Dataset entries

┌──

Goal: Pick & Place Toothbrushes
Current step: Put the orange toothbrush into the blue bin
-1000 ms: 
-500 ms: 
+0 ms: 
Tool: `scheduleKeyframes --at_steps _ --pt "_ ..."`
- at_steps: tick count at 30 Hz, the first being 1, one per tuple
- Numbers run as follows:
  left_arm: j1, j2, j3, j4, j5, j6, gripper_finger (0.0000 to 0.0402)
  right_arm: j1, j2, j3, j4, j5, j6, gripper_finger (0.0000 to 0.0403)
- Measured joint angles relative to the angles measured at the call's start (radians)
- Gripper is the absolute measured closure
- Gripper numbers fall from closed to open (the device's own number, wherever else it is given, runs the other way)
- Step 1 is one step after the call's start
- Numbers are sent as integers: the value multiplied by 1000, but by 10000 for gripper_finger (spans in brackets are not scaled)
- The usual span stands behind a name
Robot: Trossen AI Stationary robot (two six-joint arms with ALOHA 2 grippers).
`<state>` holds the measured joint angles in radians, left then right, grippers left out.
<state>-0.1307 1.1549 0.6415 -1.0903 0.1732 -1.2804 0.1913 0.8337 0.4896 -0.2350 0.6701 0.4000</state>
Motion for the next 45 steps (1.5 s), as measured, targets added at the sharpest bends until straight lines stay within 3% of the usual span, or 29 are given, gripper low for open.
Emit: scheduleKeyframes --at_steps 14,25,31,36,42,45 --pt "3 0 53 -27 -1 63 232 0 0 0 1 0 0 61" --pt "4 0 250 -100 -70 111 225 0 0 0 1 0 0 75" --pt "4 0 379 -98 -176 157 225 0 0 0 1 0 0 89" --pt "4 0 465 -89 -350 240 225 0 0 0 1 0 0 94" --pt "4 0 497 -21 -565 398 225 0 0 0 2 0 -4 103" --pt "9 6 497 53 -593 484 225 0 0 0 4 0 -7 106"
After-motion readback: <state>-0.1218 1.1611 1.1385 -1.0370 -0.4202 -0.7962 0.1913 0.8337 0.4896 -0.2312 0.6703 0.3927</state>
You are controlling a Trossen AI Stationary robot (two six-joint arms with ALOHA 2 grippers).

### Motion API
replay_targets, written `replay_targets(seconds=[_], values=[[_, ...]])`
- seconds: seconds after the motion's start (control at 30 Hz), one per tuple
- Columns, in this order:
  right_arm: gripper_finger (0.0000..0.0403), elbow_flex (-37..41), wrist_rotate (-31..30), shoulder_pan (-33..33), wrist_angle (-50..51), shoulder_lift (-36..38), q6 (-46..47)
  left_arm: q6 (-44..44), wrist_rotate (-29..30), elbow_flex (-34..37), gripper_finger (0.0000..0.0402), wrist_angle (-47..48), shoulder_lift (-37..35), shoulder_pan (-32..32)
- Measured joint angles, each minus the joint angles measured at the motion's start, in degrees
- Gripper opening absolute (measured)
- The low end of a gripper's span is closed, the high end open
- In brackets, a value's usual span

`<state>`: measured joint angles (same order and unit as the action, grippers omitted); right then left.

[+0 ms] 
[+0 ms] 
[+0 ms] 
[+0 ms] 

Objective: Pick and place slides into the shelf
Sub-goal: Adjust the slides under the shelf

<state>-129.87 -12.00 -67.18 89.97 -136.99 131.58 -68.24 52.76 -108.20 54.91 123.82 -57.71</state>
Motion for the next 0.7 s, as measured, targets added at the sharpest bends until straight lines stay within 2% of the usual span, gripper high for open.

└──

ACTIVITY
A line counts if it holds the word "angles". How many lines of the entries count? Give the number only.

RESULT BELOW
4